Я слышал, как сдавило мне грудь, как хрустят ломающиеся без боли кости… Я кричал в опустевший воздух, в глухую чашу. Кричал беззвучно. И вот я вижу… Идут, разговаривая о чем-то, прямо ко мне, двое старых моих друзей, с которыми совершил я много славных экскурсий, не порывал до последних дней, изредка получая письма. Оба – славные европейцы, гордость своих народов, высокого совершенства люди. К ним я взывал, стараясь поймать глазами, сказать глазами, чтобы они узнали. Они проходили мимо… Одеты они были во всем новом, в чудесных пальто, с биноклями, с сумочками, какими встречал их на пароходах, по Средиземью, на пристанях. У них были крепкие трости с крупными набалдашниками из слоновой кости – тяжелыми биллиардными шарами, в золотой шейке. Они ловко играли ими, крутили в пальцах и говорили о чем-то важном. Как ловко эти шары крутились! Они проходили мимо. Я крикнул: «Сэр!..» я забыл имя. Я крикнул: «Мсье!..» Эти слова я помню. Только эти. Я кричал их на всех языках, какие знал. Я задыхался, мучился, чтобы вспомнить – зовут их как же?!.. Они прошли, не заметив меня, – ушли. Я крикнул, теряя воздух… Грохот и яркий блеск вырвали, наконец, меня из этого кошмара.
Я узнал сероватый рассвет в окне, услышал ливень. Гроза сплывала. Раскаты грома становились глуше, блистало реже, но ливень продолжался. Я лежал на спине и старался вспомнить чудесное, что я видел. Осталось только одно, глазом не уловимое, не выражаемое словом… – благоговение. Я не мог вспомнить линий, но музыка их осталась.
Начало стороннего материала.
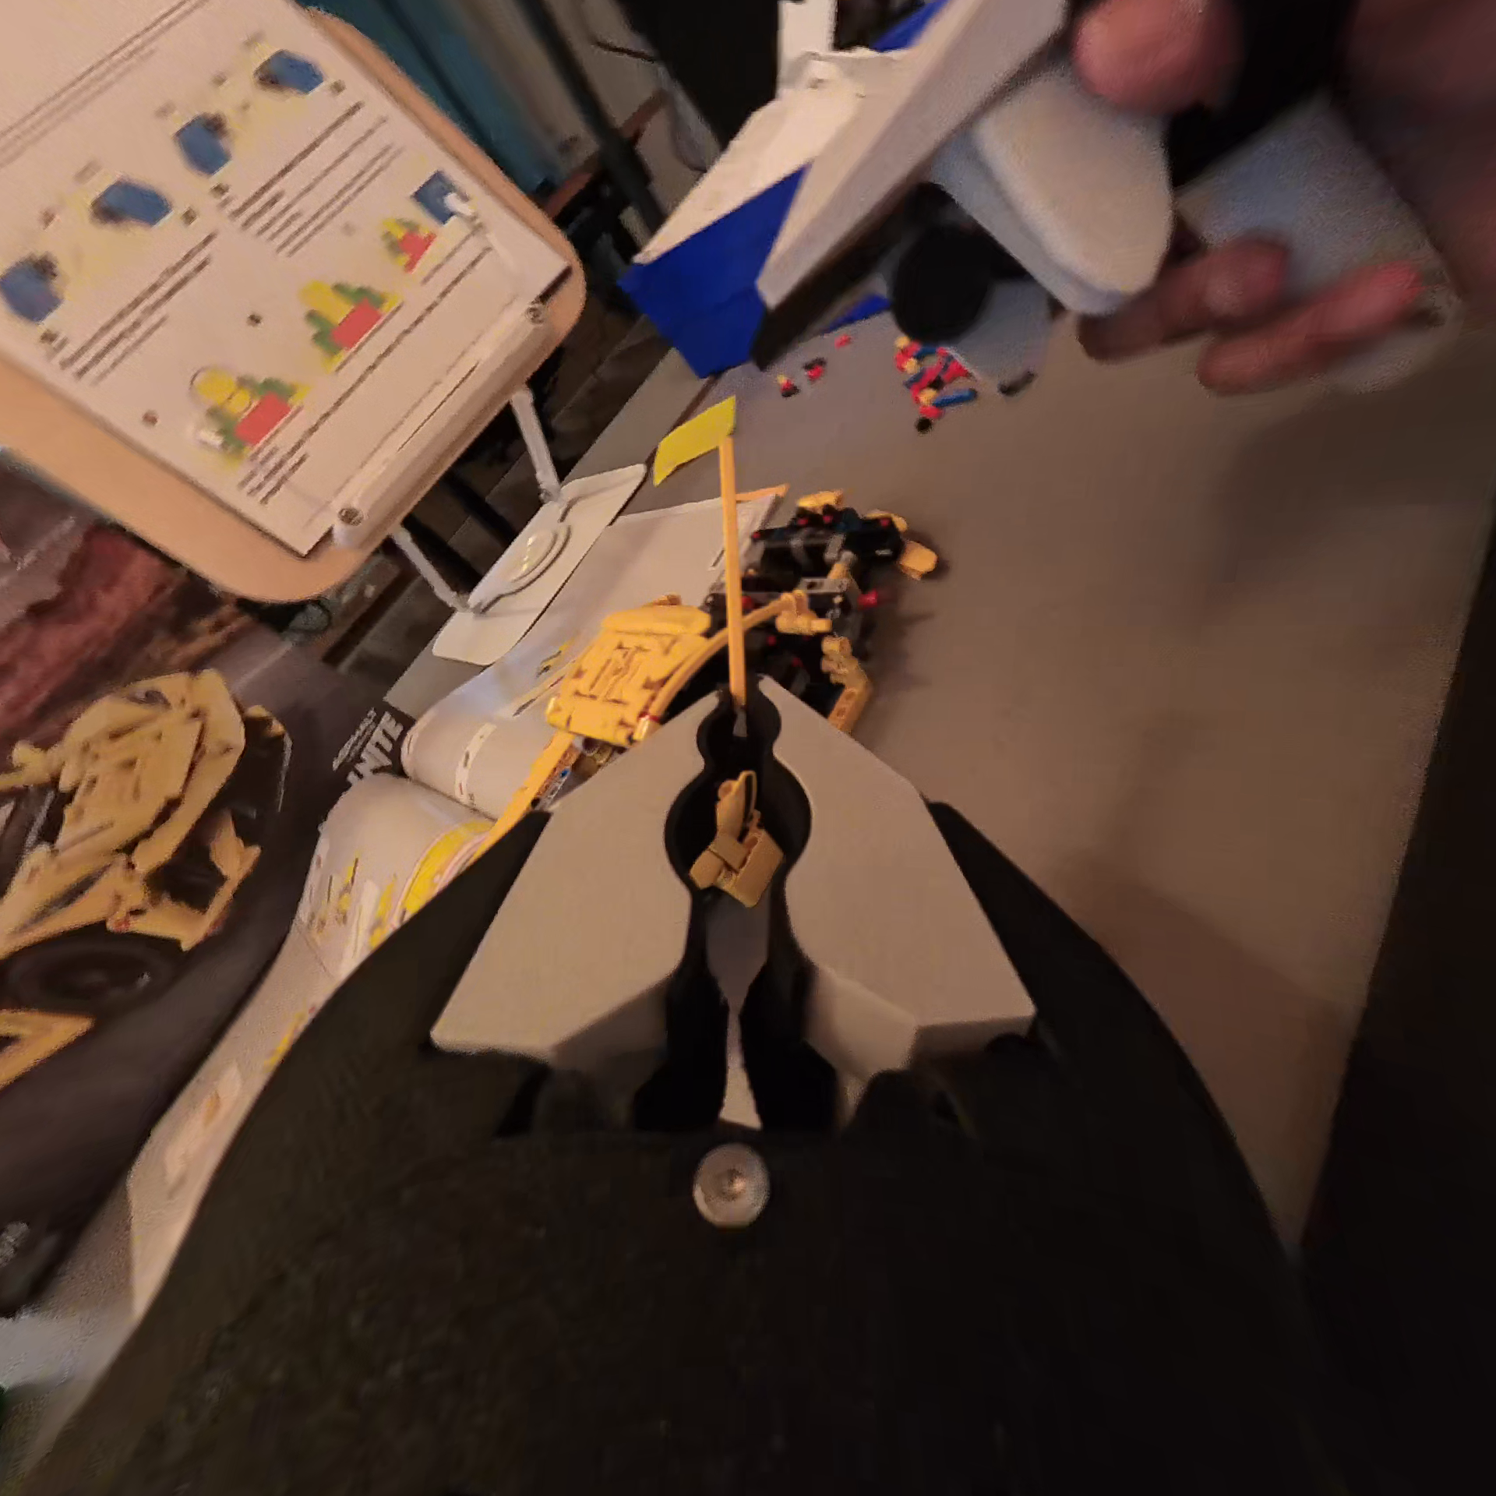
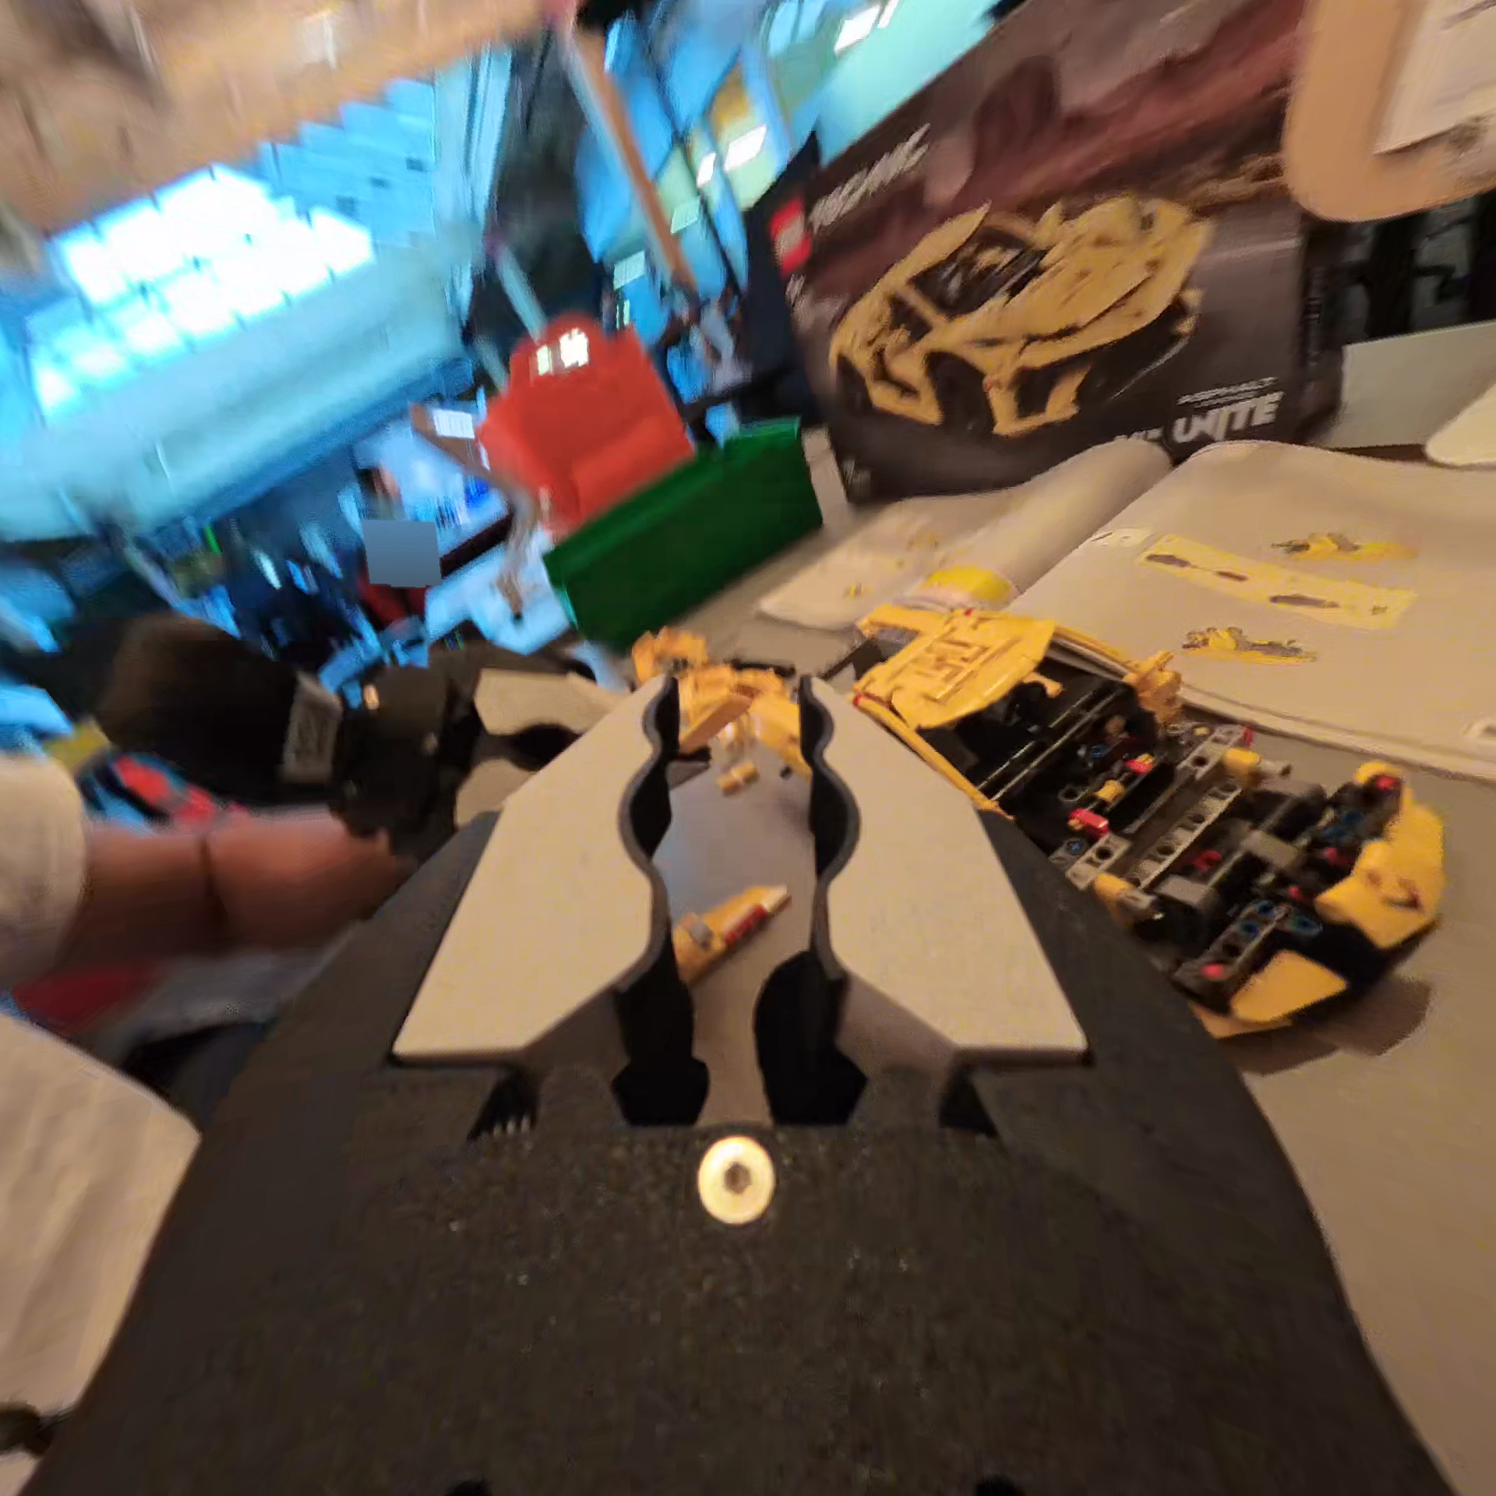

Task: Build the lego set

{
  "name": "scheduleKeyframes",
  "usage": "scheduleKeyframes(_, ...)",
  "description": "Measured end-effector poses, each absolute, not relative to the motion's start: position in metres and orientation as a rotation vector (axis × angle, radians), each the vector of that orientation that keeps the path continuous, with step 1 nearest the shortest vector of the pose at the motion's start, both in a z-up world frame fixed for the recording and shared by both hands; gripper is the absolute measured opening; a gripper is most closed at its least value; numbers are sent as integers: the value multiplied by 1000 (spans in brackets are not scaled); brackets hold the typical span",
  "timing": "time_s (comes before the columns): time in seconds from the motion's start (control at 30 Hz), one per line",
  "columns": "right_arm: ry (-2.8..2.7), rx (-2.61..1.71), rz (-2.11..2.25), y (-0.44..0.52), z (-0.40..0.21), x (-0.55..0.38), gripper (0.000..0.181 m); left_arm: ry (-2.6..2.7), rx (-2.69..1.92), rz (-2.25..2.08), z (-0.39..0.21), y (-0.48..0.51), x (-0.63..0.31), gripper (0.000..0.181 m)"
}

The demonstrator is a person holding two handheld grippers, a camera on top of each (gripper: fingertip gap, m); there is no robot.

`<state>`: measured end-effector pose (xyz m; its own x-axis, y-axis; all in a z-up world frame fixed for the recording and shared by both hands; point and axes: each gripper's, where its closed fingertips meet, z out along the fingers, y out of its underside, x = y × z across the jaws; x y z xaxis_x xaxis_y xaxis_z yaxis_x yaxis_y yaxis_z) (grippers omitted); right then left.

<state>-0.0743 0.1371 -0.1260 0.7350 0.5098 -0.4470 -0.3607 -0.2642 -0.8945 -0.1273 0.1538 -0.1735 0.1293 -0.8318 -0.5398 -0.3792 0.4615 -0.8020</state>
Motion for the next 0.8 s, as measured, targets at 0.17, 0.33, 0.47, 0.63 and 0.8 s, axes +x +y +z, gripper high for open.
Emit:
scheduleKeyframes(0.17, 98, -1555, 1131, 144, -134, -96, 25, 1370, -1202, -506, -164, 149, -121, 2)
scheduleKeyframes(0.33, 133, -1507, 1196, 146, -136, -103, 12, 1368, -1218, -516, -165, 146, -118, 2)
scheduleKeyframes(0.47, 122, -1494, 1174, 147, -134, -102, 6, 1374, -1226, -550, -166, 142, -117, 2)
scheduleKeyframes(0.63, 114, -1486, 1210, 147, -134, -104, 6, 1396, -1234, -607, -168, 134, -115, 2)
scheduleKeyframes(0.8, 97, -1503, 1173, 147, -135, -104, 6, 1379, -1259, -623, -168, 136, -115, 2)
Непостижимое. И осталось еще: тоска. Ушел и ливень, и теперь только шорох дождя с деревьев трепал по лужам. А рядом, в зале, лило с потолка потоком, как банным шумом. Пахло по-банному березой и теплой прелью. Ломило голову, как с угара, и разобрал я, что это с дурманных любок, что принесла мне девчонка Марьи – за куски сахару. Отравили меня фиалки, восковки милые… вынесли в Царство Света, в кошмар швырнули.
Поднятые грозой, взбитые блеском молний, соловьи заливали все. Я услыхал их снова и снова мучился. Не помогли подушки. Я вышел в сад, полный дождя и луж, шелеста и капели. Было тепло и банно, до духоты. Крепко березой пахло, фиалками с оврагов. Тоской давило. У края сада бежал поток, в его мутном беге, и в соловьиной песне, и в отблесках дальних молний чуялось беспокойство. И я сказал самому себе: надо скорей, скорей!..
До солнца бродил я в саду, по лужам.
Сон мой этот… Тут где-то, во мне или вне меня, невидимое было Царство, было! Оно же явилось мне… Неявленные мои возможности… нерожденные мои сны? Плавают они всюду, живут туманно, мукой стучатся в души. Родятся ли? Я чую слабые их следы, тысячами раскиданные по миру, гибнущие в своем сиротстве. В пыльных хранилищах что-то они лепечут – разбитые буквы Книги…
Дымился под солнцем сад. Выбитыми глазами смотрела на солнце дача. Милые тени пришли ко мне, тени из прошлого… Ужас, ужас! Здесь уже все разбито. А – там?.. Я об Европе думал. Столько там душ великих, какие сердца и силы! Сны там стучатся в души, хотят Рожденья!
И я повторял себе, надо скорей, скорей…
Помню, я подошел к решетке, глядел в зеленую глушь оврага, дышавшую золотистым паром. Соловьи заливали трелью. Я теперь мог их слушать. Родные они мне были, такие близкие! За непонятной их песнью-трелью чуялся нерожденный мир, разлитые возможности, с тревогой-болью ожидающие рожденья, гибнущие. Милые мои братья, пойте! Ожиданье, тоска и мука… – родное мне.
Это соловьиное утро ливня осталось в душе моей. Яркая зелень, блески. Розоватые тучки в небе, золотые верха оврагов, песни… И радость найденного пути. И сон, навеянный мне дурманом.
X
Начиналось чудо перерождения.
Я нашел небывалую остроту взгляда, мысли, – развил чудовищную энергию. В короткое время я обошел сослуживцев и уцелевших знакомых, и все таинственно спрашивали меня:
«У вас что-то такое… Что-нибудь слышали?..» Я таинственно ободрял.
Я хранил свою тайну, зная по опыту, как у всех обострился слух. У меня обострилось зрение, и я теперь ясно видел, какие дырявые носят маски и до чего щедровито вытряхивают остатки прежнего своего, лишь бы удержаться на гребешке.